Survivre, cela dépend de la bonté des CCappittallissttes. (Prosa 2012 : 16)
31Cette relation très étroite entre mythe, poésie et théâtre que nous avons soulignée dans l’œuvre théâtrale de Lina Prosa nous renvoie au théâtre de Pier Paolo Pasolini et notamment au lien direct que l’auteur d’Orgie établit entre la poésie et le théâtre. En 1966, lors d’une longue hospitalisation, Pier Paolo Pasolini décide d’écrire un théâtre inspiré de la tragédie grecque mais fortement ancré dans l’époque contemporaine. Un théâtre en vers, des vers très proches de la prose, mais qu’il voit comme une continuation du travail poétique commencé avec les Cendres de Gramsci :
- 8 « (Nelle poesie in versi) io, parlandovi in prima persona ero, insieme, l’autore e un vero e propr (...)
(Dans mes poèmes en vers) moi, en vous parlant à la première personne, j’étais à la fois l’auteur et un véritable personnage d’un monologue. C’est cela qui m’a conduit au théâtre, d’une manière presque inéluctable. Ce n’est ni un mérite ni une faute, mais je crois que peu de poèmes sont conçus pour être lus « à haute voix » (pour être oralisés) comme le sont les miens. En effet, ils ne sont que rarement « objet » ; ils sont presque toujours (et sans que moi je le veuille – comme un lettré ambitieux) suspendus, en cours de réalisation. Ce sont des confessions, des péroraisons, des méditations : en somme, des monologues, exactement comme ceux d’Hamlet8.
32Cette réflexion de Pier Paolo Pasolini deviendra deux ans plus tard une véritable poétique théâtrale en opposition au théâtre traditionnel et au théâtre d’avant-garde avec la publication du manifeste pour un nouveau théâtre en 1968 ainsi que de plusieurs écrits qui précisent les caractéristiques de ce que Pasolini appelle « le théâtre de parole » :
- 9 « Operanti sono ormai due generi di teatro : il teatro tradizionale e il teatro d’avanguardia, che (...)

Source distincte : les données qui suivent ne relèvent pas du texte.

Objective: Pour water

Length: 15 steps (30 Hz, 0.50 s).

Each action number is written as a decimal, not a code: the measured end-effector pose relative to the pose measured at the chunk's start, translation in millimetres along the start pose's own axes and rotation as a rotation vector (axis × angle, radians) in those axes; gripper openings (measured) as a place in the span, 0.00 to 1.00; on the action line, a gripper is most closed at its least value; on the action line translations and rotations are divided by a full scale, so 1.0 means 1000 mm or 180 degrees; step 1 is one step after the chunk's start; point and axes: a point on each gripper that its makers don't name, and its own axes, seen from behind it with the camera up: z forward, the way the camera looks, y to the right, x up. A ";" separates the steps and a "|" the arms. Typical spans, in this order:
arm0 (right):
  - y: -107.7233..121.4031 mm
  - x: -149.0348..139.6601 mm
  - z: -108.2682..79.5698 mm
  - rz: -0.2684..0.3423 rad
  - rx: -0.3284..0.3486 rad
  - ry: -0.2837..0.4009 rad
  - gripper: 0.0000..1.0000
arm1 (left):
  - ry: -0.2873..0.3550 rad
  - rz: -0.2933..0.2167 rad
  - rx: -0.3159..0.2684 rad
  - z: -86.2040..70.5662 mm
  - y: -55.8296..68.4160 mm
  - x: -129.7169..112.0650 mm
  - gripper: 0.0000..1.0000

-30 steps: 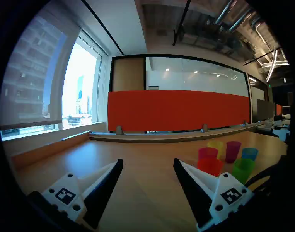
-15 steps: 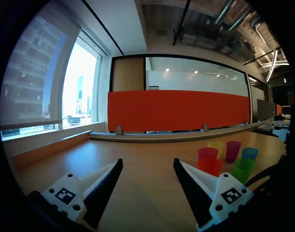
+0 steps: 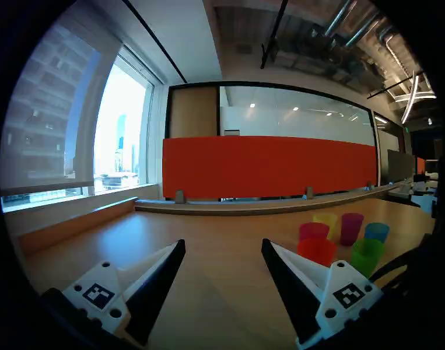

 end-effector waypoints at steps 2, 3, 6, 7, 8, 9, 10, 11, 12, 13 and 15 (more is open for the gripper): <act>0.000 0.000 0.000 0.0000 0.0000 0.0000 1.00 | 0.0000 0.0000 0.0000 0.000 0.000 0.000 0.97; 0.000 0.000 0.000 0.0000 0.0000 0.0000 1.00 | 0.0000 0.0000 0.0000 0.000 0.000 0.000 0.97; 0.000 0.000 0.000 0.0000 0.0000 0.0000 0.99 | 0.0000 0.0000 -0.0001 0.001 0.000 0.000 0.97; 0.000 0.000 0.000 0.0000 0.0000 0.0000 0.99 | 0.0000 0.0000 -0.0001 0.001 0.000 0.000 0.97; 0.000 0.000 0.000 -0.0001 0.0000 0.0000 0.99 | 0.0001 0.0000 -0.0001 0.001 0.000 0.000 0.97; 0.000 0.000 0.000 -0.0001 0.0000 0.0000 0.99 | 0.0001 0.0000 -0.0001 0.001 0.001 0.000 0.97; 0.000 0.000 0.000 -0.0001 0.0000 0.0000 0.99 | 0.0001 -0.0001 -0.0002 0.001 0.001 0.000 0.97; 0.000 0.000 0.000 -0.0001 0.0000 0.0000 1.00 | 0.0001 -0.0001 -0.0002 0.001 0.001 0.000 0.97; 0.000 0.000 0.000 -0.0001 0.0000 0.0000 1.00 | 0.0001 -0.0001 -0.0002 0.001 0.001 -0.001 0.97; 0.000 0.000 0.000 -0.0001 0.0000 0.0000 1.00 | 0.0001 -0.0001 -0.0002 0.001 0.001 -0.001 0.97; 0.001 0.000 0.000 -0.0002 0.0000 0.0000 1.00 | 0.0001 -0.0001 -0.0002 0.002 0.001 -0.001 0.97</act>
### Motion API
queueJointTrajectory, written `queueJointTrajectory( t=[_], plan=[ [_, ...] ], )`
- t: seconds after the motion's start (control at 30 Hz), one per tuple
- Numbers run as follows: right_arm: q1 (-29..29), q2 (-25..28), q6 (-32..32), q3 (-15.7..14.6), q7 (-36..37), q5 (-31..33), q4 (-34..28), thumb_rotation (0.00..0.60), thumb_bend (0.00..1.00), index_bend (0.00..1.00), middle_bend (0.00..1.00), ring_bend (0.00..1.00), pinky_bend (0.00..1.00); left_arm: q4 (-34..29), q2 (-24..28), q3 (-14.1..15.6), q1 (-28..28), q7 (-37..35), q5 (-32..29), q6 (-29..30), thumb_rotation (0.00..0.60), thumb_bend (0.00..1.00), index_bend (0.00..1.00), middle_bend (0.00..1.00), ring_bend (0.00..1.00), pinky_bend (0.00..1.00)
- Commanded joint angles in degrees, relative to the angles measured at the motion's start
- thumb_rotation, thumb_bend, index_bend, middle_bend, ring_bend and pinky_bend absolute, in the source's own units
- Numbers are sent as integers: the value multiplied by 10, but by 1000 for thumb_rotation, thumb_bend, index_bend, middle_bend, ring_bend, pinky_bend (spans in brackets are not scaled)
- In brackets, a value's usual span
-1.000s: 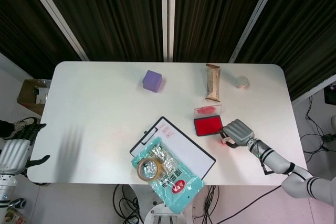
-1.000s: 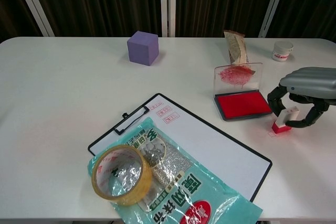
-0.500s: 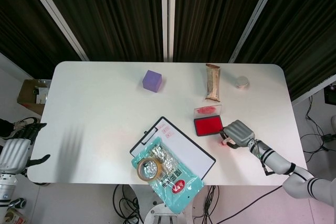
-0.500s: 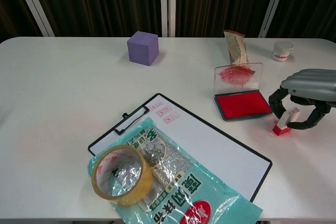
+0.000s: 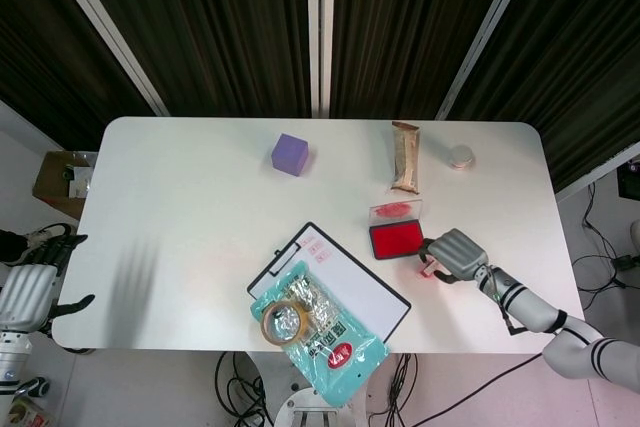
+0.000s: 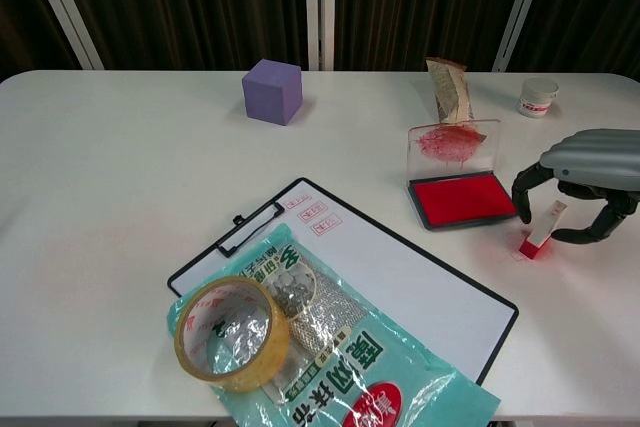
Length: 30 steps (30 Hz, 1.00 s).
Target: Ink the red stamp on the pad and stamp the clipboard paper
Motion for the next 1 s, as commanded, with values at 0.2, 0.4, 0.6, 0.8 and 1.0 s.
queueJointTrajectory(
  t=[0.2, 0.4, 0.6, 0.8, 1.0],
  plan=[
    [-6, 14, 2, -3, -8, -2, -15, 600, 259, 50, 233, 879, 1000, -1, -2, 0, -1, 2, 1, -1, 600, 0, 153, 163, 133, 245],
    [-43, 65, 79, 5, -23, 1, -55, 600, 232, 0, 181, 870, 1000, -5, 2, -1, 2, 4, 0, 5, 600, 0, 153, 164, 133, 245],
    [-147, 140, 215, 17, -72, 53, -121, 600, 210, 0, 151, 525, 825, -9, 4, 0, 5, 3, 1, 11, 600, 0, 153, 163, 133, 245],
    [-250, 150, 313, 33, -73, 125, -155, 600, 210, 0, 0, 0, 8, -18, 10, -3, 8, 5, 3, 21, 600, 0, 153, 164, 133, 245],
    [-291, 118, 331, 56, -114, 172, -161, 600, 191, 0, 0, 0, 0, -18, 14, -4, 9, 2, 9, 29, 600, 0, 153, 163, 133, 245]
  ],
)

Deux genres de théâtre sont désormais opérants : le théâtre traditionnel et le théâtre d’avant-garde, qui en réalité sont deux « formes différentes de théâtre ». En tant qu’auteur dramatique, en écrivant mon premier texte, moi, j’ai choisi d’une manière intuitive une troisième voie : le théâtre de parole, comme je l’ai qualifié par la suite. Mais pourquoi de « parole » ? Parce qu’il est écrit en vers, c’est-à-dire dans la « langue de la poésie » : dans ce théâtre, la parole est utilisée dans son moment d’expression maximale : à la fois « ambiguë » et « absolue ».9
Cette nécessité d’absolu et cette plurivocité nous les retrouvons dans le théâtre de Lina Prosa. Dans Cassandre on the road et Lampedusa beach, le langage poétique joue un rôle de premier plan dans la réécriture du mythe sans pour autant que la question de la recréation du récit mythologique ne soit jamais une question uniquement formelle. Dans son rapport dialectique avec une réalité très contemporaine comme celle de la crise migratoire, de la crise économique ou de la maladie, le mythe permet de rejouer, réagencer et confronter ce que le temps historique et humain sépare et dessine : une condition tragique absolument contemporaine.
33Comme l’a souligné Jean-Paul Manganaro, dans un article sur le mythe dans le théâtre de Lina Prosa, la condition tragique des personnages de ce théâtre n’est pas l’opposition à une divinité, mais le contraste avec une situation politique. Cassandre, Penthésilée, Shaouba revendiquent en leur nom et en leur corps un combat contre la violence de ce qui se dessine comme une imposition humaine – masculine, sociale, anthropologique. En un mot une imposition politique et non comme une fatalité du divin (Manganaro 2012 : 115-125).